**The task**
All of the data should be output character for character, except the pictures.
BEGIN Data section
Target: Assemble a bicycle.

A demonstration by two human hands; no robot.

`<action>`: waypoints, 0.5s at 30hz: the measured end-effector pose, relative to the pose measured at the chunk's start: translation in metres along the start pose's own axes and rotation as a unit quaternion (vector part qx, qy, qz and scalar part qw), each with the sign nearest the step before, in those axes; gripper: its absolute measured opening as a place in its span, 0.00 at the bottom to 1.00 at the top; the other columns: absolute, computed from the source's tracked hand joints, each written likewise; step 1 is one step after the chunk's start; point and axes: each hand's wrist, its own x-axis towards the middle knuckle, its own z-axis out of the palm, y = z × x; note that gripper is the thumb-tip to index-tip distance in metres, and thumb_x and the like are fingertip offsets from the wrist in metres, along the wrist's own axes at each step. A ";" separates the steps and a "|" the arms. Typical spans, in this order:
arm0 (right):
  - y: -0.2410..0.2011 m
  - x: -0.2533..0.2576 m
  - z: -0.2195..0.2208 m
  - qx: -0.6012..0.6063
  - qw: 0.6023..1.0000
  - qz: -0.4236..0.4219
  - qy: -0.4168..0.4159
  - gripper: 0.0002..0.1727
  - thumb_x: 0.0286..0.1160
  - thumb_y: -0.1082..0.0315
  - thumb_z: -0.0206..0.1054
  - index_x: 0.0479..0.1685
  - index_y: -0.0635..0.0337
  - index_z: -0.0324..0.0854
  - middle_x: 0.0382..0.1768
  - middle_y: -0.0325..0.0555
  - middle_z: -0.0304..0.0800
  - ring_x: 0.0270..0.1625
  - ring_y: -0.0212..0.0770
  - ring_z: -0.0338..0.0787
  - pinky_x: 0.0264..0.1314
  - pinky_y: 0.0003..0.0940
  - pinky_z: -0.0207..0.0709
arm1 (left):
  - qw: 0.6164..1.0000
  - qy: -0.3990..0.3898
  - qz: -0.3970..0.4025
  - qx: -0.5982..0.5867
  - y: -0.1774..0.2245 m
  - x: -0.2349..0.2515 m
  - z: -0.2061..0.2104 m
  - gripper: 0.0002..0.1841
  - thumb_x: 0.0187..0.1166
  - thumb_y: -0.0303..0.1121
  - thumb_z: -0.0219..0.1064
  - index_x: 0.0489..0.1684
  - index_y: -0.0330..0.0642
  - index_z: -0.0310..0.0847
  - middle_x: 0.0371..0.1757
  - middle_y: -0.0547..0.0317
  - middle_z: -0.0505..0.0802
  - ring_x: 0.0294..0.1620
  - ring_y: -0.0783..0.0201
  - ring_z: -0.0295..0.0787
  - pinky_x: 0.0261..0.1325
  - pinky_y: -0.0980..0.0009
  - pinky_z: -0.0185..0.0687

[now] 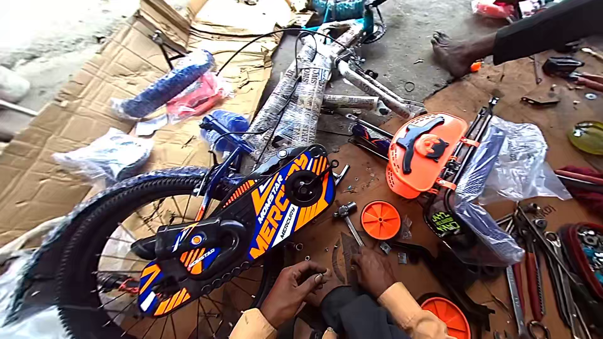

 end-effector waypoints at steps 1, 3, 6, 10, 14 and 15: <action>-0.004 0.003 0.001 -0.009 1.000 0.009 0.000 0.17 0.79 0.62 0.63 0.62 0.53 0.87 0.68 0.57 0.83 0.69 0.60 0.85 0.66 0.62 0.80 | 1.000 0.012 0.007 -0.007 0.001 -0.002 -0.001 0.12 0.81 0.31 0.68 0.57 0.36 0.85 0.46 0.52 0.96 0.44 0.58 0.95 0.51 0.64 0.93; -0.006 0.006 -0.001 0.012 1.000 0.008 0.022 0.21 0.76 0.67 0.62 0.68 0.55 0.84 0.68 0.58 0.83 0.69 0.59 0.85 0.68 0.60 0.81 | 0.999 0.035 0.015 -0.020 0.001 -0.005 -0.003 0.12 0.80 0.30 0.69 0.56 0.35 0.84 0.44 0.50 0.95 0.42 0.57 0.95 0.50 0.63 0.93; 0.002 0.009 -0.008 0.172 0.984 -0.030 0.039 0.22 0.81 0.73 0.56 0.71 0.59 0.82 0.62 0.53 0.90 0.64 0.50 0.90 0.72 0.51 0.80 | 0.999 0.042 0.009 -0.033 0.000 -0.008 -0.001 0.12 0.80 0.29 0.68 0.56 0.33 0.82 0.44 0.49 0.96 0.42 0.57 0.96 0.49 0.63 0.94; 0.004 0.007 -0.015 0.472 0.880 -0.053 -0.017 0.17 0.87 0.73 0.55 0.70 0.65 0.77 0.52 0.47 0.94 0.46 0.39 0.95 0.54 0.36 0.89 | 0.998 0.008 -0.008 -0.069 0.004 -0.006 0.007 0.12 0.82 0.28 0.66 0.59 0.32 0.80 0.46 0.48 0.96 0.45 0.55 0.96 0.52 0.62 0.94; -0.013 -0.011 -0.023 0.559 0.825 -0.085 -0.005 0.08 0.84 0.75 0.61 0.55 0.67 0.79 0.47 0.50 0.96 0.44 0.41 0.96 0.48 0.36 0.90 | 0.995 -0.016 -0.007 -0.103 0.011 0.000 0.015 0.13 0.83 0.27 0.66 0.60 0.31 0.80 0.49 0.46 0.96 0.47 0.55 0.96 0.54 0.62 0.93; -0.017 -0.014 -0.022 0.561 0.821 -0.104 0.011 0.07 0.82 0.75 0.64 0.52 0.68 0.82 0.46 0.49 0.95 0.44 0.41 0.95 0.49 0.36 0.90 | 0.994 -0.020 -0.005 -0.109 0.012 0.001 0.016 0.13 0.82 0.27 0.66 0.60 0.31 0.80 0.50 0.46 0.95 0.47 0.55 0.96 0.54 0.62 0.93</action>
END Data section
**The completed task**
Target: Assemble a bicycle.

A demonstration by two human hands; no robot.

`<action>`: waypoints, 0.5s at 30hz: the measured end-effector pose, relative to the pose measured at the chunk's start: translation in metres along the start pose's own axes and rotation as a unit quaternion (vector part qx, qy, qz and scalar part qw), each with the sign nearest the step before, in those axes; gripper: its absolute measured opening as a place in its span, 0.00 at the bottom to 1.00 at the top; the other columns: absolute, computed from the source's tracked hand joints, each written likewise; step 1 is one step after the chunk's start; point and axes: each hand's wrist, its own x-axis towards the middle knuckle, its own z-axis out of the palm, y = z × x; note that gripper is the thumb-tip to index-tip distance in metres, and thumb_x and the like are fingertip offsets from the wrist in metres, along the wrist's own axes at each step. A ";" separates the steps and a "|" the arms. Typical spans, in this order:
arm0 (right):
  - y: -0.2410..0.2011 m
  - x: -0.2533..0.2576 m
  - z: -0.2195..0.2208 m
  - qx: -0.6012..0.6063
  - qw: 0.6023..1.0000
  - qz: -0.4236..0.4219
  - qy: -0.4168..0.4159
  - gripper: 0.0002..0.1727
  - thumb_x: 0.0286..0.1160
  - thumb_y: -0.1082..0.0315
  - thumb_z: -0.0206..0.1054
  - index_x: 0.0479..0.1685
  - index_y: -0.0635..0.0337
  - index_z: -0.0324..0.0854
  - middle_x: 0.0382..0.1768
  - middle_y: -0.0325..0.0555
  - middle_z: -0.0304..0.0800
  - ring_x: 0.0270..0.1625
  - ring_y: -0.0212..0.0770
  - ring_z: -0.0338..0.0787
  - pinky_x: 0.0264..0.1314
  - pinky_y: 0.0003..0.0940
  - pinky_z: -0.0207..0.0709
arm1 (left):
  - qw: 0.6164..1.0000
  - qy: -0.3990..0.3898
  - qz: -0.3970..0.4025
  - qx: -0.5982..0.5867
  - y: -0.1774..0.2245 m
  - x: -0.2349..0.2515 m
  - z: -0.2061..0.2104 m
  - gripper: 0.0002..0.1841
  - thumb_x: 0.0187..0.1166
  - thumb_y: -0.0303..0.1121
  - thumb_z: -0.0219..0.1064
  - index_x: 0.0489..0.1684
  - index_y: -0.0330..0.0642
  - index_z: -0.0310..0.0847
  - middle_x: 0.0371..0.1757
  - middle_y: -0.0547..0.0317
  - middle_z: -0.0505..0.0802
  - ring_x: 0.0294..0.1620
  - ring_y: -0.0783..0.0201
  - ring_z: -0.0295..0.0787
  - pinky_x: 0.0261..0.1325
  - pinky_y: -0.0980..0.0009
  - pinky_z: -0.0185..0.0687

[now] 

 end-effector waypoints at steps 1, 3, 6, 10, 14 and 15: <action>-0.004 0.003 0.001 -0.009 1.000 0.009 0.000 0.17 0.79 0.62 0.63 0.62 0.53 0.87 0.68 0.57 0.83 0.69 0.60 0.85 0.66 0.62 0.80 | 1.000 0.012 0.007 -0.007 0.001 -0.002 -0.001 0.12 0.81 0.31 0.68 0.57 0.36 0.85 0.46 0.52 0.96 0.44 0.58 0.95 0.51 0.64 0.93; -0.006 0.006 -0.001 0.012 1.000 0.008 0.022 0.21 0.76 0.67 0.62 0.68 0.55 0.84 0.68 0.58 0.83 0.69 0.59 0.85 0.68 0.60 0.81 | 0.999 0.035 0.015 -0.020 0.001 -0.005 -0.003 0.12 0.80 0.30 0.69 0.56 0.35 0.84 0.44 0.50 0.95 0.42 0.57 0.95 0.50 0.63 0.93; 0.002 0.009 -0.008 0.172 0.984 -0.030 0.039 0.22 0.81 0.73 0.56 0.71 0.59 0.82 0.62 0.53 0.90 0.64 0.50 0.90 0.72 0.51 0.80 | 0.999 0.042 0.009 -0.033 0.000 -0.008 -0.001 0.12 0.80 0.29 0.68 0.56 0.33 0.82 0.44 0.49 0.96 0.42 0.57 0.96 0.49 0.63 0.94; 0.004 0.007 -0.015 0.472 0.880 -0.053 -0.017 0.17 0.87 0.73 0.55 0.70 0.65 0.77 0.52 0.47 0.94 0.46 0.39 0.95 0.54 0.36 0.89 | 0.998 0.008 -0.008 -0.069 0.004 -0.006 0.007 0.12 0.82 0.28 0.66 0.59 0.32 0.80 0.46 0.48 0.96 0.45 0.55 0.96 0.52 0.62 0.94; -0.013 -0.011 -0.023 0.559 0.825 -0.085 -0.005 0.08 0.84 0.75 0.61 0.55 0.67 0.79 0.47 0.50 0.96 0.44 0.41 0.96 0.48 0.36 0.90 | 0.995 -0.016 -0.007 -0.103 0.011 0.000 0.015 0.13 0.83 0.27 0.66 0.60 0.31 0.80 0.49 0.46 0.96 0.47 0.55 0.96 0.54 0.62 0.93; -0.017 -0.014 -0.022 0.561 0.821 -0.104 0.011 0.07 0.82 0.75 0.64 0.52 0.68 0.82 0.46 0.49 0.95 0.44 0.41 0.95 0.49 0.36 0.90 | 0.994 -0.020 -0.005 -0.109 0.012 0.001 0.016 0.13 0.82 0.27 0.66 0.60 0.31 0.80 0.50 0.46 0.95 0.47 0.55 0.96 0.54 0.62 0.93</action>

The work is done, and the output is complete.